Deep Learning is the most exciting and powerful branch of Machine Learning.
Geoffrey Hinton is the god father of Deep Learning. Is a British-born Canadian cognitive psychologist and computer scientist, most noted for his work on Artificial Neural Networks. As of 2015 he divides his time working for Google and University of Toronto.
Deep Learning models can be used for a variety of complex tasks:
How Deep Learning Models are formed in Computer:
Our mind is a collection of billion-billion neurons, which take input from various sensors (eyes, nose etc) and process the input thru these neurons and generate output/decision.

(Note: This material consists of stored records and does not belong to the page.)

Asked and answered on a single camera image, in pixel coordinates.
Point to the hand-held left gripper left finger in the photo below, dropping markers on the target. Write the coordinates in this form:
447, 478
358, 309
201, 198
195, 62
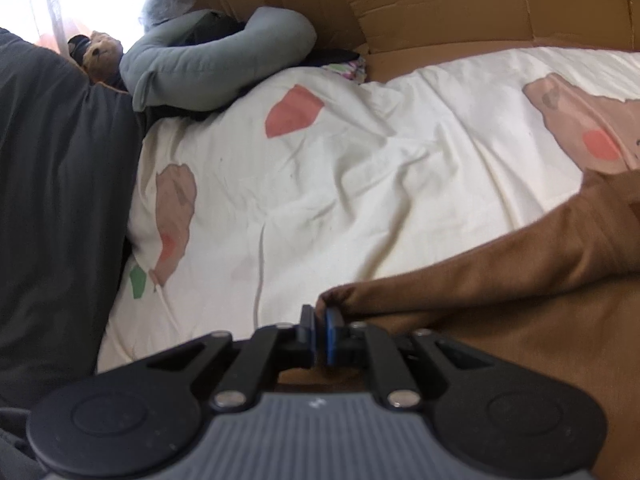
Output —
306, 330

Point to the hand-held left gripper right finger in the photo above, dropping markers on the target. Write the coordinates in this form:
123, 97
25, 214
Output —
334, 332

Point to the brown printed t-shirt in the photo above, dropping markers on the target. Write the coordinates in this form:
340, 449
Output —
500, 310

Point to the cream printed blanket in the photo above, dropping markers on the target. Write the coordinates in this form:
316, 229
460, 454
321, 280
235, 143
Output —
350, 170

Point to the small floral cloth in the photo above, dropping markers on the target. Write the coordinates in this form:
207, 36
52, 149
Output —
350, 70

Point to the dark grey pillow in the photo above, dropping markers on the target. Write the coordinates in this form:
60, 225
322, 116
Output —
60, 210

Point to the grey neck pillow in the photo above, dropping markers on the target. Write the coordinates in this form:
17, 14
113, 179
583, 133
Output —
200, 75

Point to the black cloth bundle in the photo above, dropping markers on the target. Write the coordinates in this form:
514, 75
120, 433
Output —
215, 27

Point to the teddy bear toy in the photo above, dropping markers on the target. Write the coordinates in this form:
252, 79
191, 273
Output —
102, 55

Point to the flattened cardboard sheet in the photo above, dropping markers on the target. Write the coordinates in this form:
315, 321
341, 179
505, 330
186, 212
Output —
450, 0

Geoffrey Hinton is the god father of Deep Learning. Is a British-born Canadian cognitive psychologist and computer scientist, most noted for his work on Artificial Neural Networks. As of 2015 he divides his time working for Google and University of Toronto.
Deep Learning models can be used for a variety of complex tasks:
- Artificial Neural Networks for Regression and Classification
- Convolutional Neural Networks for Computer Vision
- Recurrent Neural Networks for Time Series Analysis
- Self Organizing Maps for Feature Extraction
- Deep Boltzmann Machines for Recommendation Systems
- Auto Encoders for Recommendation Systems
- Artificial Neural Networks for a Business Problem
- Convolutional Neural Networks for a Computer Vision task
How Deep Learning Models are formed in Computer:
Our mind is a collection of billion-billion neurons, which take input from various sensors (eyes, nose etc) and process the input thru these neurons and generate output/decision.
Arun Manglick
Great explanation of how different deep learning models like ANN and CNN work — it really clarifies the fundamentals of Deep Learning for beginners! It would be even more helpful if you could expand on real-world applications and best practices for training these models. For businesses looking to implement advanced ML solutions, services like ML Development Services
ReplyDeleteand Deep learning Services can really accelerate project success by applying optimized models to real problems.